GTRex Scraper is a powerful tool designed to search for academic articles, extract metadata from various sources, and enrich it with additional information from external APIs. The package has been completely refactored from its previous version to provide a more modular, extensible, and maintainable architecture.
- Search for academic articles using Google Scholar
- Extract metadata from various sources (HTML, JSON-LD, domain-specific extractors)
- Enrich metadata with external APIs (Crossref, OpenAlex, JSTOR, SSRN)

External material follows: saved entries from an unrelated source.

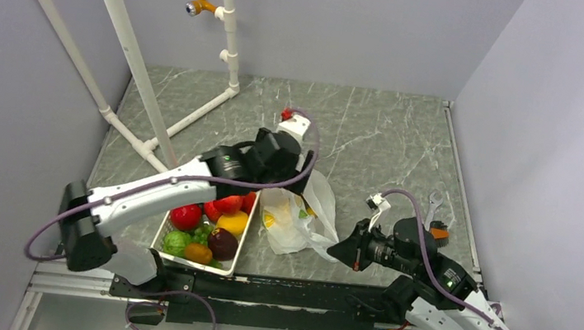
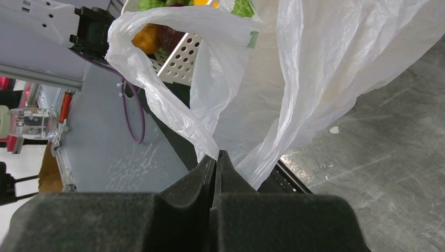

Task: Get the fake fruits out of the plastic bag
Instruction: Adjust the plastic bag at the center of the board.

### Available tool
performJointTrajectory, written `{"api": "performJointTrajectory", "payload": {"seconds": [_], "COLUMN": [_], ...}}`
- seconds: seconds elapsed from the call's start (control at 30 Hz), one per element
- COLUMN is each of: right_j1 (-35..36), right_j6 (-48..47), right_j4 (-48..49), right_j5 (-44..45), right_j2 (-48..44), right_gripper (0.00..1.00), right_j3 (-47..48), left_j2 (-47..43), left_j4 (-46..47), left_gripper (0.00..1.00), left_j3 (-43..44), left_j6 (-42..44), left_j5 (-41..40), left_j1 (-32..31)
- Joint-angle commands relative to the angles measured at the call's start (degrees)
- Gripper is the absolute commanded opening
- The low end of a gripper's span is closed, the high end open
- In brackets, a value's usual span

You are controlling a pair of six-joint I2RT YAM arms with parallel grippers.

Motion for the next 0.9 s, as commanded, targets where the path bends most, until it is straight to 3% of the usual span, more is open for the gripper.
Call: {"api": "performJointTrajectory", "payload": {"seconds": [0.0, 0.1, 0.17, 0.23, 0.3, 0.47, 0.6, 0.77, 0.87], "right_j1": [0.2, 0.2, 0.2, 0.1, 0.2, 0.2, 0.1, 0.1, 0.2], "right_j6": [-0.9, -0.6, -0.5, -0.2, -0.4, -1.1, -0.9, -1.8, -1.9], "right_j4": [2.4, 2.3, 2.3, 2.8, 2.8, 0.7, 2.8, 7.6, 7.7], "right_j5": [-1.3, -0.9, -1.6, -2.7, -4.3, -5.5, -9.4, -15.3, -11.7], "right_j2": [-2.0, -3.3, -3.9, -4.5, -4.6, -5.0, -5.3, 0.7, 3.6], "right_gripper": [0.0, 0.0, 0.0, 0.0, 0.0, 0.0, 0.0, 0.0, 0.0], "right_j3": [1.3, 1.5, 1.4, 0.7, 0.4, 1.3, 0.3, -2.2, -2.4], "left_j2": [5.6, 9.0, 10.3, 10.9, 12.2, 18.7, 23.2, 26.6, 28.2], "left_j4": [-9.9, -12.1, -12.2, -10.2, -9.9, -12.2, -8.2, -3.7, -5.1], "left_gripper": [0.96, 0.77, 0.49, 0.3, 0.02, 0.0, 0.0, 0.0, 0.0], "left_j3": [6.6, 9.3, 10.7, 11.6, 14.1, 27.1, 35.6, 43.5, 47.8], "left_j6": [-5.6, -5.9, -5.6, -3.1, -0.9, 6.6, 15.1, 25.7, 29.7], "left_j5": [-17.7, -18.1, -17.8, -16.4, -16.9, -18.7, -16.2, -10.9, -3.3], "left_j1": [-4.0, -4.1, -4.1, -4.1, -4.1, -1.8, 0.5, 3.2, 4.8]}}
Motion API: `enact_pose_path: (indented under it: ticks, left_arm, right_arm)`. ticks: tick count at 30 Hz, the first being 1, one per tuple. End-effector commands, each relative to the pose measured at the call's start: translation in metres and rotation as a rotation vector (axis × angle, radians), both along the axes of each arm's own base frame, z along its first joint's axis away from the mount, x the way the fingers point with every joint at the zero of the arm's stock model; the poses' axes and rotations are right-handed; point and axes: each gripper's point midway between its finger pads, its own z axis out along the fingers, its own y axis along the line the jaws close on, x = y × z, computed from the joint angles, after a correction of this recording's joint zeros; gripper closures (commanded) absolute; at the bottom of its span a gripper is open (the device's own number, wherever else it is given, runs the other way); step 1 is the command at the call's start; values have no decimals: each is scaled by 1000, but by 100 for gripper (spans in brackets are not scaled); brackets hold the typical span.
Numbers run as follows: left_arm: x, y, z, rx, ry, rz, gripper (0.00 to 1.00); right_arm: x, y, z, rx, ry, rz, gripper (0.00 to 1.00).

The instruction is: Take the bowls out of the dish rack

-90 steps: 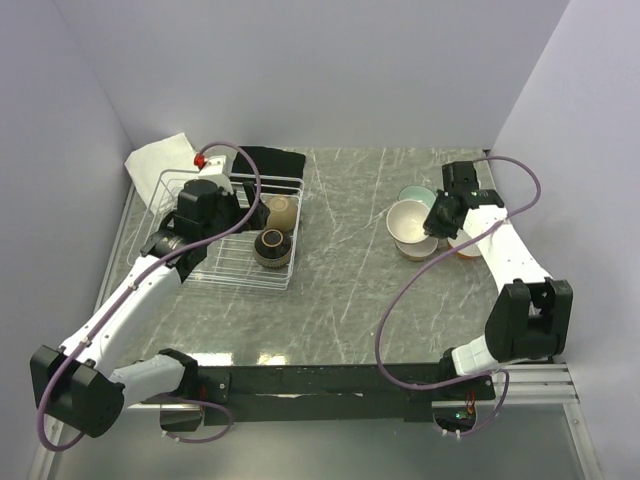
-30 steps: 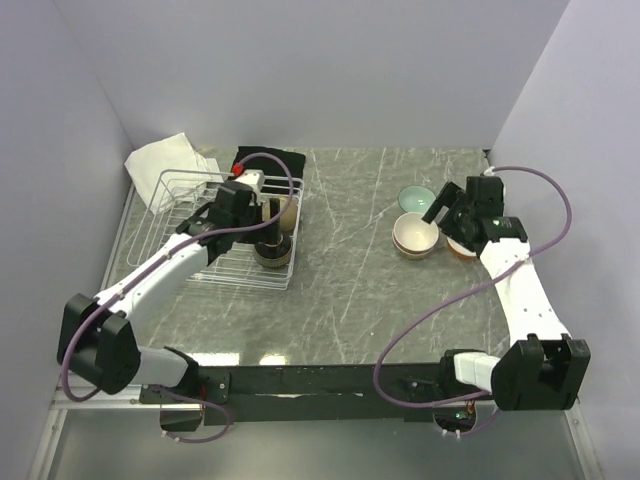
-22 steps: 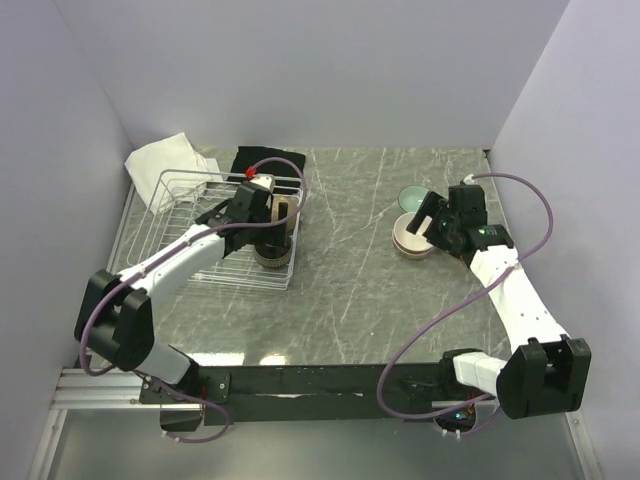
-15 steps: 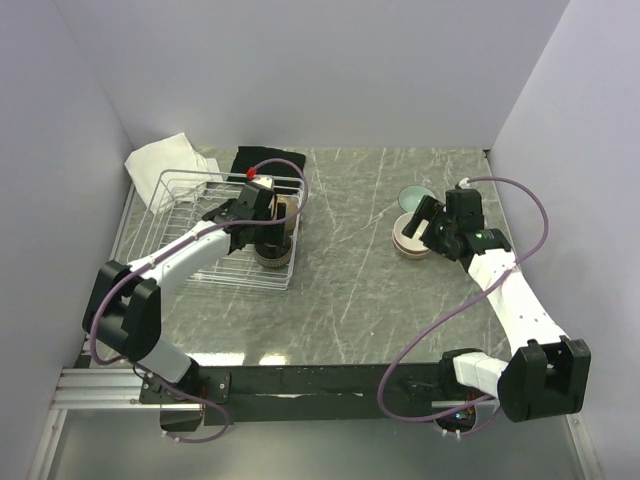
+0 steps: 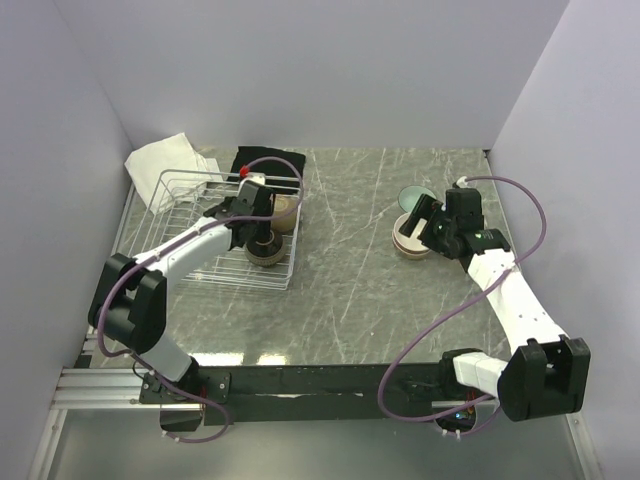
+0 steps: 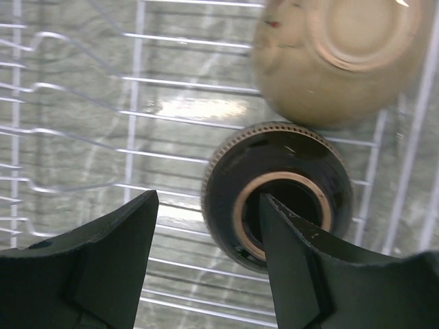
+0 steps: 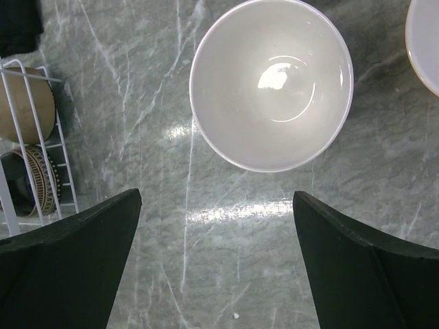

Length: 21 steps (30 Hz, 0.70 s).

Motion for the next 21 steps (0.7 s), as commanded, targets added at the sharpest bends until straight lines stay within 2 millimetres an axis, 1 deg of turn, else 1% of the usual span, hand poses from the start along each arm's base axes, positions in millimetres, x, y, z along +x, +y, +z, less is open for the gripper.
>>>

- Handle CAPTCHAs and JavaScript-heavy websites
- Priority-based metadata merging for optimal data quality
- Backward compatibility with previous version
- Optimized fetching with domain-specific caching and fast Playwright mode
- Improved error handling and resilience
The package has been refactored from a flat structure to a modular, component-based architecture:
- MetadataService: The central facade that coordinates the entire workflow
- FetcherPipeline: Manages the sequence of fetchers to retrieve content
- ExtractionPipeline: Manages the sequence of extractors to process content
- EnrichmentPipeline: Manages the sequence of enrichers to enhance metadata
-
Fetchers: Retrieve content from URLs
- HTTP Fetcher: Basic HTTP requests
- Playwright Fetcher: For JavaScript-heavy sites and CAPTCHA handling
- Fast Playwright Fetcher: Optimized version for bulk fetching from the same domain
- Curl Fetcher: Uses curl_cffi for advanced HTTP requests
- PDF Fetcher: For extracting content from PDFs
- Fallback Fetcher: Tries multiple fetchers in sequence
- Caching Fetcher Factory: Remembers which fetcher works best for each domain
-
Extractors: Extract metadata from content
- Metatag Extractor: Extracts metadata from HTML meta tags
- JSON-LD Extractor: Extracts metadata from JSON-LD scripts
- Zotero Extractor: Uses Zotero translation server
- Domain-specific Extractors: Specialized for specific websites
-
Enrichers: Enhance metadata with external APIs
- Crossref Enricher: Academic citation metadata
- OpenAlex Enricher: Open access academic data
- JSTOR Enricher: Journal articles metadata
- SSRN Enricher: Social Science Research Network data
-
Models: Define data structures for metadata
-
Adapters: Provide backward compatibility with the old API
-
Utils: Utility functions and logging setup
Clone the repository
git clone --recurse-submodules git@github.com:Giving-Tuesday/gtrex-scraper.git
cd gtrex-scraperInstall dependencies
pip install poetry
poetry install
Set up environment variables in .env file:
OXYLABS_USERNAME=
OXYLABS_PASSWORD=
OPENAI_API_KEY=
Apply the patch to fix compatibility with newer Node.js versions
./setup.shStart the zotero translation server
cd translation-server
npm startFor macOS users, we provide a convenience script that automatically sets up a development environment:
./macos_dev_environment.shThis script will:
- Open a terminal (iTerm2 if installed, otherwise the default Terminal app)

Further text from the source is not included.